This longing is not driven by some desire that people of color one day rule over whites.

It is a hope for a more just America, a hope that we can somehow escape the tribalism that tore apart other countries.

That hope was captured by one of the most skilled commentators on race in America, in a passage I can't seem to forget.

After President Obama was reelected in 2012, David Simon, creator of the HBO series "The Wire," wrote:

"America will soon belong to the men and women - black and white, Latino, Asian, Christian, Jewish, Muslim and atheist, gay and straight - who can walk into a room and accept with real comfort the feeling that they are in a world. of a certain difference, that there are no real majorities, only pluralities and coalitions. "

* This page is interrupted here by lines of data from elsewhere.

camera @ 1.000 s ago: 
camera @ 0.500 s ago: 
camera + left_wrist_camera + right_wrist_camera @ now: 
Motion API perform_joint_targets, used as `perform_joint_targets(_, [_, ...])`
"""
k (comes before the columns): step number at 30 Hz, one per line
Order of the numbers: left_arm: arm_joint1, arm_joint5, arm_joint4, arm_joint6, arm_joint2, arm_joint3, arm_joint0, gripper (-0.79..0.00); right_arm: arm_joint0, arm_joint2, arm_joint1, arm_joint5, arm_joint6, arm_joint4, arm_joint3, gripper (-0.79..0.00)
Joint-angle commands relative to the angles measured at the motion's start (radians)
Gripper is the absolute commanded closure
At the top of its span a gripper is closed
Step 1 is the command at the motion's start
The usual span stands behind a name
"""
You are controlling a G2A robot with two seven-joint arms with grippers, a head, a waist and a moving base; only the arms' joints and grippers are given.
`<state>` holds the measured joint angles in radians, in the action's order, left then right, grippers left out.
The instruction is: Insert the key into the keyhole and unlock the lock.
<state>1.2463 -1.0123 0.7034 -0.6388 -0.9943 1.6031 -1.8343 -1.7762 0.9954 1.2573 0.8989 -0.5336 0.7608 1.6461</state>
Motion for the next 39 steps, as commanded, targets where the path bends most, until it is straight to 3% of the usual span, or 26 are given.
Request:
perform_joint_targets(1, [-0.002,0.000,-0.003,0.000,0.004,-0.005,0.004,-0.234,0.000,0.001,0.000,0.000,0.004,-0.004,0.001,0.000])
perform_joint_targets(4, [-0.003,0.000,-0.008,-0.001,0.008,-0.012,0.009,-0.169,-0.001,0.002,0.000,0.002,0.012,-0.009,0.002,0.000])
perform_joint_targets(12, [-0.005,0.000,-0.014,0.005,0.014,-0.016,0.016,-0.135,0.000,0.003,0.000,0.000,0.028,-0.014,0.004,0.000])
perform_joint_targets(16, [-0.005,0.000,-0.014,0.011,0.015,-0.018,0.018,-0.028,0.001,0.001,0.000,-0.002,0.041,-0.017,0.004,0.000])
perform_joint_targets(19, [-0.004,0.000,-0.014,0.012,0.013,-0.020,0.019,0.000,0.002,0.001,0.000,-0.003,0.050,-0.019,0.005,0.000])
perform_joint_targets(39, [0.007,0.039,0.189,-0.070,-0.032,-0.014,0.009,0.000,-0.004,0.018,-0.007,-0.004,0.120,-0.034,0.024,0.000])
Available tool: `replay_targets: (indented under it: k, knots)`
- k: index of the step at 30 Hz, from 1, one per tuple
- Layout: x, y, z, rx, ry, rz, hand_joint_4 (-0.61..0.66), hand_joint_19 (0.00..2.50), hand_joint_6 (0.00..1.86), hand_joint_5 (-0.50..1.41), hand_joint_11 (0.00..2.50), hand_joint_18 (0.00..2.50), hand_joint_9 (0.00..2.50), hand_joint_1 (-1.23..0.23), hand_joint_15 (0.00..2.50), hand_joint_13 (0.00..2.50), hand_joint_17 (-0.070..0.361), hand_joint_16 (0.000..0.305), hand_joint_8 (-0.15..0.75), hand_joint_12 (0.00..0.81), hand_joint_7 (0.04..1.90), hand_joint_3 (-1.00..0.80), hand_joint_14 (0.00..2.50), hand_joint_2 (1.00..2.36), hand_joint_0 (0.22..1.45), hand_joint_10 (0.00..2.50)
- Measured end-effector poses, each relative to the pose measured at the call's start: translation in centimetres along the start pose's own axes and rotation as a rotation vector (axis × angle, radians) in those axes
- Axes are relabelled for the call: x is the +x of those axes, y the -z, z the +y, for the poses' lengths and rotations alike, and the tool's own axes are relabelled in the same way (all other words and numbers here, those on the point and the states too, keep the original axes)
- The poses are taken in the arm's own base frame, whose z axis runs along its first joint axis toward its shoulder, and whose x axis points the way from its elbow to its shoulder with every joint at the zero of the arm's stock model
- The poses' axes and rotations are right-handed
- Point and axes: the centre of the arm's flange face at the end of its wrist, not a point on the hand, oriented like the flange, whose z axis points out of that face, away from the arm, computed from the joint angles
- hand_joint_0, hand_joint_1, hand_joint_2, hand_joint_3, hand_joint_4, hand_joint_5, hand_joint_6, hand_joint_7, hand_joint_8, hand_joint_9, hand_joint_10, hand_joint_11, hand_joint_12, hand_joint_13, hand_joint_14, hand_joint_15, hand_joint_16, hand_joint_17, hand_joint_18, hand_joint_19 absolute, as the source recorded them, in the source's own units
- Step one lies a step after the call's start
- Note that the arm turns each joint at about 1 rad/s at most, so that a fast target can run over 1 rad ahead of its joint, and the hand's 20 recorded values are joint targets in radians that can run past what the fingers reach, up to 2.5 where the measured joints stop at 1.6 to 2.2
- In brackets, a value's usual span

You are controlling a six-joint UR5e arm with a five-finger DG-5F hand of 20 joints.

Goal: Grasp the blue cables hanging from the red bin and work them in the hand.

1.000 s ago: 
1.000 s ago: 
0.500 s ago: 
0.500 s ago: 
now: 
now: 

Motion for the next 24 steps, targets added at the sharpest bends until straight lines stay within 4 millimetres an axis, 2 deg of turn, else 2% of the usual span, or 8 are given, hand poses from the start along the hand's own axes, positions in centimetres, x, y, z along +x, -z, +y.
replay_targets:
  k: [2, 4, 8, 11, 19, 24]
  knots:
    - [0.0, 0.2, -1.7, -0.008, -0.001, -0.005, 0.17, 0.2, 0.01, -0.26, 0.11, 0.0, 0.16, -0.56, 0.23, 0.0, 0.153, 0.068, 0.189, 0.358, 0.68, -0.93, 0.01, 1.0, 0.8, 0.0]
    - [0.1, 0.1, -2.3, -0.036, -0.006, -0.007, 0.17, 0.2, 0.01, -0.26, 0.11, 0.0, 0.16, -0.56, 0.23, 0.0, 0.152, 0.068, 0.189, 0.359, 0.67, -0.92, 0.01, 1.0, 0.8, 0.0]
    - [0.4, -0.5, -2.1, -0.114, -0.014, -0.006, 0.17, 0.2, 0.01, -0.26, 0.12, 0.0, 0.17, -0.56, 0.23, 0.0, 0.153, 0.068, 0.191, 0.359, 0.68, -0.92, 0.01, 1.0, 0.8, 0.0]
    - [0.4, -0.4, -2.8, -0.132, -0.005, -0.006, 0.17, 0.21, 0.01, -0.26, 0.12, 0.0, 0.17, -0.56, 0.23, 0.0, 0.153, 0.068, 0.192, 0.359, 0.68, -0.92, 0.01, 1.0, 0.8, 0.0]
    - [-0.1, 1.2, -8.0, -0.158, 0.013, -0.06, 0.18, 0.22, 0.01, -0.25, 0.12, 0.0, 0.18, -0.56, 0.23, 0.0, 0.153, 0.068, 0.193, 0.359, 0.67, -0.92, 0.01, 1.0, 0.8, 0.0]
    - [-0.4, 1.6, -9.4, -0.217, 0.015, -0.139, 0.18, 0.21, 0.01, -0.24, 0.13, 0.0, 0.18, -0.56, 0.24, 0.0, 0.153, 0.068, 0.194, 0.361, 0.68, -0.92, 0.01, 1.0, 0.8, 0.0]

New U.S. citizens meet at a naturalization ceremony on March 20, 2018 in Los Angeles.

The ceremony welcomed more than 7,200 immigrants from more than 100 countries who took the oath of citizenship and pledged allegiance to the American flag.

Simon added that "this may be the last [presidential] election in which anyone but a fool tries to play - at the national level, at least - the cards of racial exclusion, of fear of immigrants ..."

We know what happened next: Donald Trump was elected president.

White supremacists marched on Charlottesville.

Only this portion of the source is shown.